Take every line from the listing below that includes "contains" and copy it.

[Supplied records — start]

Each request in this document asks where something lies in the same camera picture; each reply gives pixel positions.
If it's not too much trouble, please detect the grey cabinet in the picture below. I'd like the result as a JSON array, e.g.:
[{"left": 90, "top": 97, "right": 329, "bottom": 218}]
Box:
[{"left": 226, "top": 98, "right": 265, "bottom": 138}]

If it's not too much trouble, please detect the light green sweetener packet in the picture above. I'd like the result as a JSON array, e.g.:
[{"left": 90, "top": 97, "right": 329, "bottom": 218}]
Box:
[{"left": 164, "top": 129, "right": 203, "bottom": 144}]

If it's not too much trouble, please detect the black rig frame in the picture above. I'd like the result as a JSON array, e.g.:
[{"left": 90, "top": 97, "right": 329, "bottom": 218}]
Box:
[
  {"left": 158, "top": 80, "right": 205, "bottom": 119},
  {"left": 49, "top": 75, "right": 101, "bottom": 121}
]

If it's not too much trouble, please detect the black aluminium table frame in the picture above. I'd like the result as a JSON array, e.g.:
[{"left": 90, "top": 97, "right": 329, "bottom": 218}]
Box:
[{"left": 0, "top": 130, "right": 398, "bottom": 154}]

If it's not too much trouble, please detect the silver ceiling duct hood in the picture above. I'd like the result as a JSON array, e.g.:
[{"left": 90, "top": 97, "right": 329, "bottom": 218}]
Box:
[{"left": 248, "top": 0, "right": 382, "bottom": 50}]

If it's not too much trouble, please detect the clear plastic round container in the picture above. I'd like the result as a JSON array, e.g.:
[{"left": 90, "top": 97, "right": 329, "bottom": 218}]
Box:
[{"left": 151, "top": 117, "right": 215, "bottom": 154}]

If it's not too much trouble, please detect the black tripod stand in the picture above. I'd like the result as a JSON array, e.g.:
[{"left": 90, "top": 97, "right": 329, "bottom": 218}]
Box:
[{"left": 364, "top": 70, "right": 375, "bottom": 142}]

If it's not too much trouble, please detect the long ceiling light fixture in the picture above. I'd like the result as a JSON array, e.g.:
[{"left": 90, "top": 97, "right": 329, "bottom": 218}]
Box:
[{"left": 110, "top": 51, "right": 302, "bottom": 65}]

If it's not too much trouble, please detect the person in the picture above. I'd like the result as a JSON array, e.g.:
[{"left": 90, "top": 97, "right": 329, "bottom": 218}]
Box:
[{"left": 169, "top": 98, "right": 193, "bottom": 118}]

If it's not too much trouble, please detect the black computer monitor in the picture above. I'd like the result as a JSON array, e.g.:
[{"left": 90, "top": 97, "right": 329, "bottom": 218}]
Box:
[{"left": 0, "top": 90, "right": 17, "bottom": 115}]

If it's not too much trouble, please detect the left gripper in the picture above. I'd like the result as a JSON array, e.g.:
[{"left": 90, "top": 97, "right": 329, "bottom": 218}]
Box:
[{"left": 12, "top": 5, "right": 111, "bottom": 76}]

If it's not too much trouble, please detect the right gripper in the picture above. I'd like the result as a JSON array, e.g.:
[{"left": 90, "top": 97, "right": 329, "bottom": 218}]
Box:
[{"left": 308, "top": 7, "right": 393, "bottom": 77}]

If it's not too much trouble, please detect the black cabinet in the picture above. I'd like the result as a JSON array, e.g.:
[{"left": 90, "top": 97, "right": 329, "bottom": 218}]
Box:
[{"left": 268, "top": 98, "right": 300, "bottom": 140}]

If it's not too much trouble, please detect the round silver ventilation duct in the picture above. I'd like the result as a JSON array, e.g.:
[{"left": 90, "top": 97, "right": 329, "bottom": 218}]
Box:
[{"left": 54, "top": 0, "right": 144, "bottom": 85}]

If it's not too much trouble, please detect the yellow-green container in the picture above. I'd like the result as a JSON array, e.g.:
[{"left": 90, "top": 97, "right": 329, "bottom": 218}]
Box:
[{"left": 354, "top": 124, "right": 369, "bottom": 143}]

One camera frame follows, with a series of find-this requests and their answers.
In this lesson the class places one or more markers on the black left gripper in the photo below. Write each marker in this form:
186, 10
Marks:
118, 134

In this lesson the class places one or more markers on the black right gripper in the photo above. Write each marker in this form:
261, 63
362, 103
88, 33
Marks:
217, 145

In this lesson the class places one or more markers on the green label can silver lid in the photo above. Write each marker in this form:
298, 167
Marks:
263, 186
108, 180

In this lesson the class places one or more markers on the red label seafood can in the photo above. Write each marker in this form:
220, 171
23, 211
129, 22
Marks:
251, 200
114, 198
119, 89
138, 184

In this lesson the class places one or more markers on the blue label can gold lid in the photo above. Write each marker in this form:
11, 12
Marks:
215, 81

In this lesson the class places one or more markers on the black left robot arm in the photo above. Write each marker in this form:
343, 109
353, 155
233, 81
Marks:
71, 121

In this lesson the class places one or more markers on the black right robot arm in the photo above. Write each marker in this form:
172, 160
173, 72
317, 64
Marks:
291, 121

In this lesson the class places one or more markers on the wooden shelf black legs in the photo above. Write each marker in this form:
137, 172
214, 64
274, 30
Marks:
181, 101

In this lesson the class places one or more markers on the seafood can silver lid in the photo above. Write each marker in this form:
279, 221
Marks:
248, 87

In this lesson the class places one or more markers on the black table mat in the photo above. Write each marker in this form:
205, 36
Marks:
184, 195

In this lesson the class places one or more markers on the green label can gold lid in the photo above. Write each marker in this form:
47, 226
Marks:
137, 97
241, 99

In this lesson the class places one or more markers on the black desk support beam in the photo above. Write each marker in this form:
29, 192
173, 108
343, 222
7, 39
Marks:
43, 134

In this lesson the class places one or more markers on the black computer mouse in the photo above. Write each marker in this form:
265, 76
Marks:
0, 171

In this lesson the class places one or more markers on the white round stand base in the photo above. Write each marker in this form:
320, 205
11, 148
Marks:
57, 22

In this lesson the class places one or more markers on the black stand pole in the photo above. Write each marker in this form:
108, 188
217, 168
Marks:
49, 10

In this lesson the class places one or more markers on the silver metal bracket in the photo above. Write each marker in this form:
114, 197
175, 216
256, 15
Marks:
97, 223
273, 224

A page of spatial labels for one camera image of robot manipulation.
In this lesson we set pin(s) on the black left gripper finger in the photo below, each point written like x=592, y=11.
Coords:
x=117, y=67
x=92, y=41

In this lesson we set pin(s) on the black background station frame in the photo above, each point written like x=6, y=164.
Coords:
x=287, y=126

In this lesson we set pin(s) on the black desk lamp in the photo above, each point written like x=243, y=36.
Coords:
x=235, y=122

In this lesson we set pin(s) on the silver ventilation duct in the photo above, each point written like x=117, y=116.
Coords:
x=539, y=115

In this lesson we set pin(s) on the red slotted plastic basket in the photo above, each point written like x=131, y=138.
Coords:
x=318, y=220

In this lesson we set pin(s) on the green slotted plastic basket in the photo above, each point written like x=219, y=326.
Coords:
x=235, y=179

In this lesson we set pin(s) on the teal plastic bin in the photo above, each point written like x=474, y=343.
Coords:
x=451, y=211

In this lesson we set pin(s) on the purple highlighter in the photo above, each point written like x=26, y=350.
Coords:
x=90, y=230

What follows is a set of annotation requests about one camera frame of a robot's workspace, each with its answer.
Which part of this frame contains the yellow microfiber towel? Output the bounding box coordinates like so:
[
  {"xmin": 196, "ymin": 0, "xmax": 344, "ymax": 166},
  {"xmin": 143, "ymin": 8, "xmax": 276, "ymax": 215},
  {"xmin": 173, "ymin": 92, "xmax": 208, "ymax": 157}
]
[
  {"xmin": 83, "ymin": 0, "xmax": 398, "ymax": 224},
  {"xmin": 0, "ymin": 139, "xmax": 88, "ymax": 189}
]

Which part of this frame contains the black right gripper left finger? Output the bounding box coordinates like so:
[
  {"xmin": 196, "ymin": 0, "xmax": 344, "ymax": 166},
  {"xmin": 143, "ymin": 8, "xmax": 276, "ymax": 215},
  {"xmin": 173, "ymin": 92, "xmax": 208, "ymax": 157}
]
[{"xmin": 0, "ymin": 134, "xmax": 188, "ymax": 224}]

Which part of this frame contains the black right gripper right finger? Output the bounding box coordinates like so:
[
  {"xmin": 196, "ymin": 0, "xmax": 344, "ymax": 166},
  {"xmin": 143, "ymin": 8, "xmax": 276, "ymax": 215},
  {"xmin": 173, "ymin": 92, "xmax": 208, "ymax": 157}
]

[Supplied records — finish]

### Reply
Which part of this frame contains the yellow microfiber towel? Output the bounding box coordinates like so:
Which part of this frame contains the black right gripper left finger? Output the bounding box coordinates like so:
Which part of this frame contains the black right gripper right finger? Output the bounding box coordinates like so:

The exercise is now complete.